### Your goal
Write out the data again exactly, skipping every picture.

*** Recorded information ***

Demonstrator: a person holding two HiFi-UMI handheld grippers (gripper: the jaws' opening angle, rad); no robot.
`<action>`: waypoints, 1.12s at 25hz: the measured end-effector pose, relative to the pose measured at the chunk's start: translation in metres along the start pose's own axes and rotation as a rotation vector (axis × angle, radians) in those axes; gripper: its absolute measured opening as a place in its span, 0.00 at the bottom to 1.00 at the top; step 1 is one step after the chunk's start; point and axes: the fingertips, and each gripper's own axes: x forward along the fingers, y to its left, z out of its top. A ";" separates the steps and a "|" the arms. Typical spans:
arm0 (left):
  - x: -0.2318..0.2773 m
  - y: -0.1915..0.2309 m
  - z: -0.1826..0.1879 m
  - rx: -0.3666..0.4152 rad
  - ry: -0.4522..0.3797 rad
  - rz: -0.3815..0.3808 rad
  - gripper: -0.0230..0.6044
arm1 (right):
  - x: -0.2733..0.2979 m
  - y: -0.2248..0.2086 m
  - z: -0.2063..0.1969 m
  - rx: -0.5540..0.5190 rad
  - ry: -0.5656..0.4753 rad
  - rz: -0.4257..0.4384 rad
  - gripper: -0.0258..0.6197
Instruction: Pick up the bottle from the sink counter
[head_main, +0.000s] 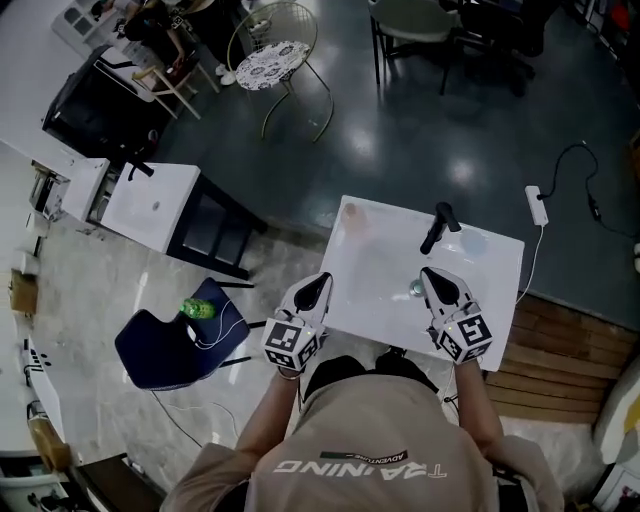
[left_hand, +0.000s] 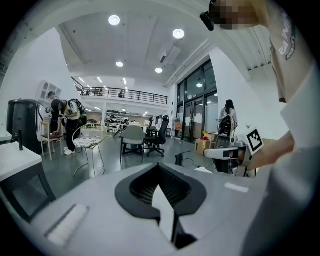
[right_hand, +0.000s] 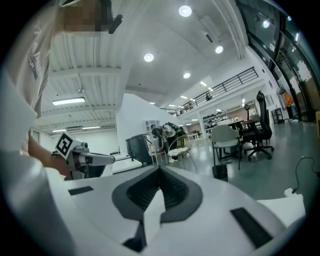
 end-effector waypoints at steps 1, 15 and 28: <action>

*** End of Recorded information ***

### Result below
Demonstrator: a person holding two HiFi-UMI handheld grippers (gripper: the jaws' opening angle, rad); no robot.
`<action>`: waypoints, 1.12s at 25hz: the measured end-effector pose, relative to the pose measured at the chunk's start: translation in metres along the start pose's own axes and rotation as a rotation vector (axis × angle, radians) in those axes; gripper: its absolute measured opening as a place in its span, 0.00 at the bottom to 1.00 at the top; step 1 is one step after the chunk's start; point and axes: the fingertips, and each gripper's own axes: x forward along the fingers, y to its left, z out of its top. A ";" separates the steps and a "|" the arms. Typical spans:
arm0 (left):
  - x: -0.2318..0.2773 m
  - y: -0.1915..0.2309 m
  - z: -0.1826..0.1879 m
  - rx: -0.3666..0.4152 rad
  - ry: -0.4522..0.3797 rad
  - rz: -0.3815..0.3808 rad
  - gripper: -0.0230..0.6044
arm1 (right):
  - x: -0.2733..0.2979 m
  - y: -0.2248..0.2086 m
  - z: -0.2063..0.1969 m
  - rx: -0.5540..0.5190 rad
  - ry: -0.5656..0.4753 rad
  - rz: -0.4257..0.4384 rad
  - gripper: -0.0258..0.6197
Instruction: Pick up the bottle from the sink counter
[head_main, +0.000s] 
[left_hand, +0.000s] 
[right_hand, +0.000s] 
 end-effector waypoints at steps 1, 15 and 28: <action>

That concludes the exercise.